Highest EU Court Decides that Facebook Will Have to Remove Illegal User Comments

By Bill Toulas / October 3, 2019

As reported by Reuters, the European Court of Justice (ECJ) has issued a ruling which will compel Facebook to remove user comments if they are deemed illegal and following notice of the fact by any European court. The case reached the highest EU court after it baffled an Austrian court that received a complaint by Eva Glawischning-Piesczek. The particular citizen is the former leader of Austrian’s Green Party, who complained about an insulting and defaming post referring to her, and which was accessible on Facebook.

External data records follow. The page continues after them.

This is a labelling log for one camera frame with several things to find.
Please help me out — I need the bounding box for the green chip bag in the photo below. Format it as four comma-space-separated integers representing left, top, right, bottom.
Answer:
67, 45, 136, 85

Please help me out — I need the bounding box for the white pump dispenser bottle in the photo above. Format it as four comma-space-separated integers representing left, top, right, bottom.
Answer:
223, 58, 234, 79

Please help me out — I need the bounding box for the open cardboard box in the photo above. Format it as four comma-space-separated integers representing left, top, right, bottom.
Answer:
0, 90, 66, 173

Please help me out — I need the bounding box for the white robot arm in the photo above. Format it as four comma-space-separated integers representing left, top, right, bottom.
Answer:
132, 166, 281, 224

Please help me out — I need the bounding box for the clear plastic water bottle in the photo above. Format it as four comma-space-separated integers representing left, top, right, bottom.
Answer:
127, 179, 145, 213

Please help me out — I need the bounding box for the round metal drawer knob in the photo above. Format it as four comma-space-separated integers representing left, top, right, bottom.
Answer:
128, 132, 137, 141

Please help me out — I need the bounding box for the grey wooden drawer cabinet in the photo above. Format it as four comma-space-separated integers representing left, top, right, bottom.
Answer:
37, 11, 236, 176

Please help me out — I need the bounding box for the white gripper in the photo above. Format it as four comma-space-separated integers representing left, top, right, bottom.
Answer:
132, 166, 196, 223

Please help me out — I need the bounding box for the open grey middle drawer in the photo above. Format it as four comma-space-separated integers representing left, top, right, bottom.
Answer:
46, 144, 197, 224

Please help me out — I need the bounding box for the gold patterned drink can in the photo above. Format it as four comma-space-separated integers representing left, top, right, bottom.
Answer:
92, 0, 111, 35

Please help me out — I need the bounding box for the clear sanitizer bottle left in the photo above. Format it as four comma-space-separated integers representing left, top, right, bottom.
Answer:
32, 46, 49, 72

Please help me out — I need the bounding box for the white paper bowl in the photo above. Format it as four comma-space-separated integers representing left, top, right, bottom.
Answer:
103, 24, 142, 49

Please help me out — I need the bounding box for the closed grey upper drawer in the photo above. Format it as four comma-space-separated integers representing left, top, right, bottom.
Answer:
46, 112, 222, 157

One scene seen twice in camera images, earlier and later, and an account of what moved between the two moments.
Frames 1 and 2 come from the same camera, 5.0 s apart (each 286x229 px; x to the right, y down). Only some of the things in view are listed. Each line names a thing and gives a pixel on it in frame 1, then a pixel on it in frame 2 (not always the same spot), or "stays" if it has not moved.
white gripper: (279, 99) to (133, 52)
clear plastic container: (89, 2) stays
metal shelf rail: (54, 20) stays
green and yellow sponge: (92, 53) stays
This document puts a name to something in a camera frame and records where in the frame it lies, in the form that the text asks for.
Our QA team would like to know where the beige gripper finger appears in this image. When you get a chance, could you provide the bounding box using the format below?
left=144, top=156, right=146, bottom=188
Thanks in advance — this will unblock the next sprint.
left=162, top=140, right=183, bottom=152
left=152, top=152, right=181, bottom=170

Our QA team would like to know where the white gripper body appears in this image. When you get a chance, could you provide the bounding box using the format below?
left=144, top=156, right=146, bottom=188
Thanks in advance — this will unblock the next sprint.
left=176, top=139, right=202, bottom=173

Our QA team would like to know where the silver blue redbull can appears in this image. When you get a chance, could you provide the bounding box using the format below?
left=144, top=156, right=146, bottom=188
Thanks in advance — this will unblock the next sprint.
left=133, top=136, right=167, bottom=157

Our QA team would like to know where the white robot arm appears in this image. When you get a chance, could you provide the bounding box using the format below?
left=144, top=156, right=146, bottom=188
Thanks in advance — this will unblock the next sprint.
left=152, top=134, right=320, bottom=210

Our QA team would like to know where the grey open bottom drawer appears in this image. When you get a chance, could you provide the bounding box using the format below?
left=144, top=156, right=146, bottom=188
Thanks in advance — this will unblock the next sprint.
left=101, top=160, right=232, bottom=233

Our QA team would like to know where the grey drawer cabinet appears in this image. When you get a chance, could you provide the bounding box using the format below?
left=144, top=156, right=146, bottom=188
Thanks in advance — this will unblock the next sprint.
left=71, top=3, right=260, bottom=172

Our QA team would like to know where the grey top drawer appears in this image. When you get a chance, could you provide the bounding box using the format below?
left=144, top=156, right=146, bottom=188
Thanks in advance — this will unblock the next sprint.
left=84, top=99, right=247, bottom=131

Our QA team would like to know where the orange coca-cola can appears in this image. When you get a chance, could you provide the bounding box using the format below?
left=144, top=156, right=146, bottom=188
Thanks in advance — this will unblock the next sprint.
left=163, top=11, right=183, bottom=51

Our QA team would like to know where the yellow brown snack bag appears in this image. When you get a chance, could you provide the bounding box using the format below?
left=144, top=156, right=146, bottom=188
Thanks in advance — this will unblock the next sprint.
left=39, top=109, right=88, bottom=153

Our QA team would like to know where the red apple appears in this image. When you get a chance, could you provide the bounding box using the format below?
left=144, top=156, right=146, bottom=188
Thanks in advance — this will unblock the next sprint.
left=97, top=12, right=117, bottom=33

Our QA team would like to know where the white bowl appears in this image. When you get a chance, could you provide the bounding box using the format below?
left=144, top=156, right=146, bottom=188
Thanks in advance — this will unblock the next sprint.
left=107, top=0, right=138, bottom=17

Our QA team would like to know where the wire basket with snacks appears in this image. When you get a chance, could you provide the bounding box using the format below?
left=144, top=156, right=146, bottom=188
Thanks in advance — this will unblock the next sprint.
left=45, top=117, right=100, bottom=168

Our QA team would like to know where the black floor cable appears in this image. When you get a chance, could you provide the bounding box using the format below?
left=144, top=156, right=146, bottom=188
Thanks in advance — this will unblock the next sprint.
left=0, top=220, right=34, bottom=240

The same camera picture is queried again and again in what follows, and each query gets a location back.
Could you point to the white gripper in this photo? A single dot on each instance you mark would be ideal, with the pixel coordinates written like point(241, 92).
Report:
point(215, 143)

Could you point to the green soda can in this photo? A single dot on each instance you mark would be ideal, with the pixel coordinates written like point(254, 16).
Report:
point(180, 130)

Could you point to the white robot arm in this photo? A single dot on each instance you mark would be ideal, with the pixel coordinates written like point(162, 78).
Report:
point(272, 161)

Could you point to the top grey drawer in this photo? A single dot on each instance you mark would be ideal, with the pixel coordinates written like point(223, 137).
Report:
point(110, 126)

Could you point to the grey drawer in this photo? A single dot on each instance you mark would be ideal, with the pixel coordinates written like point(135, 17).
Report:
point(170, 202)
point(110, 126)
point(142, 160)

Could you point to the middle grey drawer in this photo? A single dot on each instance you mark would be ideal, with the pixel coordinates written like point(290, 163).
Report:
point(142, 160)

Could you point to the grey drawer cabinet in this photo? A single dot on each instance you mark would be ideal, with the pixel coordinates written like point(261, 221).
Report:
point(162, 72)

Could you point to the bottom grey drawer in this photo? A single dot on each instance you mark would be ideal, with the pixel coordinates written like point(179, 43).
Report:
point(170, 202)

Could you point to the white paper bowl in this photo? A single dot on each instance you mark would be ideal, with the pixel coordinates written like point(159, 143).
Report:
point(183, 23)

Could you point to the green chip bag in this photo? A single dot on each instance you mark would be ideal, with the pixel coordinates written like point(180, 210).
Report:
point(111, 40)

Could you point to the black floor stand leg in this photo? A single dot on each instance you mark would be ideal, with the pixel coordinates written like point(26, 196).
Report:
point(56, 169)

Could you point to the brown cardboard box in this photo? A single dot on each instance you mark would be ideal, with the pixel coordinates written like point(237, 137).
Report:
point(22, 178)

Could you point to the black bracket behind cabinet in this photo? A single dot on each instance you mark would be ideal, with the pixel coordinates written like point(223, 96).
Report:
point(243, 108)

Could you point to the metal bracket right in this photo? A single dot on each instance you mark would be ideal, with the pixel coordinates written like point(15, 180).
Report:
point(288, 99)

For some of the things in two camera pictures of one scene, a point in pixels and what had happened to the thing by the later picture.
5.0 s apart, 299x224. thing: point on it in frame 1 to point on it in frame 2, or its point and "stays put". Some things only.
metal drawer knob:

After multiple rounds of consideration, the case was escalated to the ECJ, which has decided that Facebook will have to remove such posts, as long as their illegal nature is proven and confirmed by an EU court. As the court stated: “EU law does not preclude a hosting provider like Facebook from being ordered to remove identical and, in certain circumstances, equivalent comments previously declared to be illegal. In addition, EU law does not preclude such an injunction from producing effects worldwide, within the framework of the relevant international law.”

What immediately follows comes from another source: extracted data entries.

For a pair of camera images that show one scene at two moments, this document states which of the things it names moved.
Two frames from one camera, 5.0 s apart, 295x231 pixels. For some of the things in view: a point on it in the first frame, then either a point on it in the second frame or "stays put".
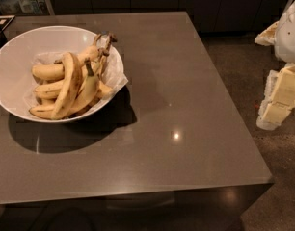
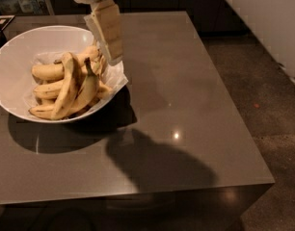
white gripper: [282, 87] → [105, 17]
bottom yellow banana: [43, 111] stays put
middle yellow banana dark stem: [90, 89] stays put
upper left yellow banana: [56, 70] stays put
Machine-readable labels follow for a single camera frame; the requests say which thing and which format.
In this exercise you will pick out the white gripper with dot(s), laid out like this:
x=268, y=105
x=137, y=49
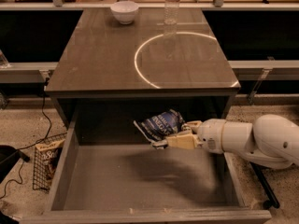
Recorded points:
x=210, y=135

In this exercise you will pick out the blue chip bag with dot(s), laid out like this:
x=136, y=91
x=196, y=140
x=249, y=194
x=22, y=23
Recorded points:
x=158, y=127

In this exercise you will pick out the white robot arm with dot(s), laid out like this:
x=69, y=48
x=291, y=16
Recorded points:
x=270, y=141

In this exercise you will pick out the open grey top drawer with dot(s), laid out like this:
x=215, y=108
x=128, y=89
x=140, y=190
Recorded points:
x=107, y=174

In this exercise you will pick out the brown snack bag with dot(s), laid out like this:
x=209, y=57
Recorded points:
x=50, y=155

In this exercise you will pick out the black wheeled stand base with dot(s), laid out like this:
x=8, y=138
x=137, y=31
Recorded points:
x=272, y=200

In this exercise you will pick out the white ceramic bowl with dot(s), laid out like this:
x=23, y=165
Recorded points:
x=124, y=11

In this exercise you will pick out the clear plastic water bottle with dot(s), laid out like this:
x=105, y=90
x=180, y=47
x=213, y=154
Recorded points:
x=171, y=8

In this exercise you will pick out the black object at left edge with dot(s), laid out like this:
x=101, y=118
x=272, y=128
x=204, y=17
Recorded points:
x=8, y=158

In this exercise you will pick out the metal shelf bracket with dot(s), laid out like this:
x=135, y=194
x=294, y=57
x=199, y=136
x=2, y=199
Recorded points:
x=264, y=74

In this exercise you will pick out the black wire basket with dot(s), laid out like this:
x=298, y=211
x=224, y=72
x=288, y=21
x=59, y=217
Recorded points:
x=39, y=178

This decision will generate a ripple effect across all social media platforms, as the comments of people there remained vastly unregulated thus far. Facebook and other platforms have been warning about the damage to freedom of expression that such decisions may bring. However, given nature, social reach, and effects that Facebook comments may have on an individual, it is right to ask for the removal of content that is illegal. Facebook has made the following statement over the ruling:

“This judgment raises critical questions around freedom of expression and the role that internet companies should play in monitoring, interpreting and removing speech that might be illegal in any particular country. It undermines the longstanding principle that one country does not have the right to impose its laws on speech in another country. It also opens the door to obligations being imposed on internet companies to proactively monitor content and then interpret if it is ‘equivalent’ to content that has been found to be illegal.”

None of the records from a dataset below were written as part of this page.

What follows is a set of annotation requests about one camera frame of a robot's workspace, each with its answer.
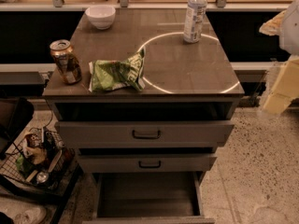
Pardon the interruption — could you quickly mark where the grey bottom drawer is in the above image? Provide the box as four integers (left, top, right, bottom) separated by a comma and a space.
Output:
82, 172, 215, 224

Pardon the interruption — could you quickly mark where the grey drawer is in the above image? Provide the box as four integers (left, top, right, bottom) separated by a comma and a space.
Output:
55, 120, 234, 148
82, 172, 215, 224
77, 154, 216, 173

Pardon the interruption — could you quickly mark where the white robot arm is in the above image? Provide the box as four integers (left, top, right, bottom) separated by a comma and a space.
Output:
259, 0, 299, 116

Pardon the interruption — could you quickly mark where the grey drawer cabinet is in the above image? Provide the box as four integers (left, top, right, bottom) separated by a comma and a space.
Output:
42, 8, 246, 185

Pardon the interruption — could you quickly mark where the grey top drawer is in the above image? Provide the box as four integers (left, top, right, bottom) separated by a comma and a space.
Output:
55, 120, 234, 148

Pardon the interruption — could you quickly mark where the grey middle drawer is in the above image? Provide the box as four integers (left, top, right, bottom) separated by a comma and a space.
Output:
77, 154, 216, 173

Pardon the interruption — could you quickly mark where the green crumpled chip bag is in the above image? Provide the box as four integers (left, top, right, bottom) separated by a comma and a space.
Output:
89, 49, 145, 91

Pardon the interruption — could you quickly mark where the white ceramic bowl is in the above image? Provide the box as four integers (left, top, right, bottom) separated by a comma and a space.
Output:
85, 5, 116, 30

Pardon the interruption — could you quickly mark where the gold soda can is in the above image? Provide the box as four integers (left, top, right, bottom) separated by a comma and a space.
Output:
50, 39, 81, 85

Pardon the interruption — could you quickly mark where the clear plastic water bottle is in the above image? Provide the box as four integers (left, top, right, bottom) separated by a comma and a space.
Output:
183, 0, 207, 43

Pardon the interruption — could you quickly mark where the white sneaker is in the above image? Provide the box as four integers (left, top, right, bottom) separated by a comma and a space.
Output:
13, 206, 47, 224

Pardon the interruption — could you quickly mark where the black wire basket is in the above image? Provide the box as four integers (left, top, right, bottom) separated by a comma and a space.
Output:
0, 127, 75, 189

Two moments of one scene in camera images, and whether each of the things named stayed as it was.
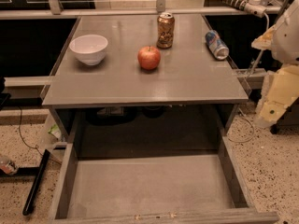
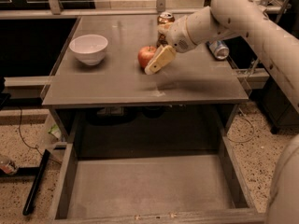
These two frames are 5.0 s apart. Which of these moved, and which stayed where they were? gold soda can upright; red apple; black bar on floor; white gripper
Moved: white gripper
Stayed: red apple; gold soda can upright; black bar on floor
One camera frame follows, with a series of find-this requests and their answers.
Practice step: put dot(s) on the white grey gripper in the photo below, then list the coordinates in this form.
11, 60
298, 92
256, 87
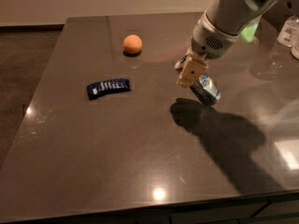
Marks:
209, 42

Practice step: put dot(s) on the silver redbull can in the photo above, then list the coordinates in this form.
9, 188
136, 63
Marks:
205, 90

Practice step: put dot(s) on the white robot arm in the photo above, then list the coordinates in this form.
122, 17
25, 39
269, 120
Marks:
232, 16

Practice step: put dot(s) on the orange fruit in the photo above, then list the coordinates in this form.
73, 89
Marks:
132, 44

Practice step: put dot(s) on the blue snack wrapper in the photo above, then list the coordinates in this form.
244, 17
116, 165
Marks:
106, 87

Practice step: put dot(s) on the clear glass jar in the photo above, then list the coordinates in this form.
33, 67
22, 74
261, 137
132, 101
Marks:
289, 32

Contrary to last week’s ECJ decision that only concerned information that is accessed from within European countries, this order requires Facebook to remove the harming comments worldwide. Moreover, the decision cannot be appealed, so Facebook has just been rendered responsible for what the billions of its users are posting. With defamation, hate speech, privacy, and libel laws being vastly different among the various European countries, having one of them remove comments that would be acceptable by others is a questionable policy, but no matter the fact, it is what we’re going to see from now on.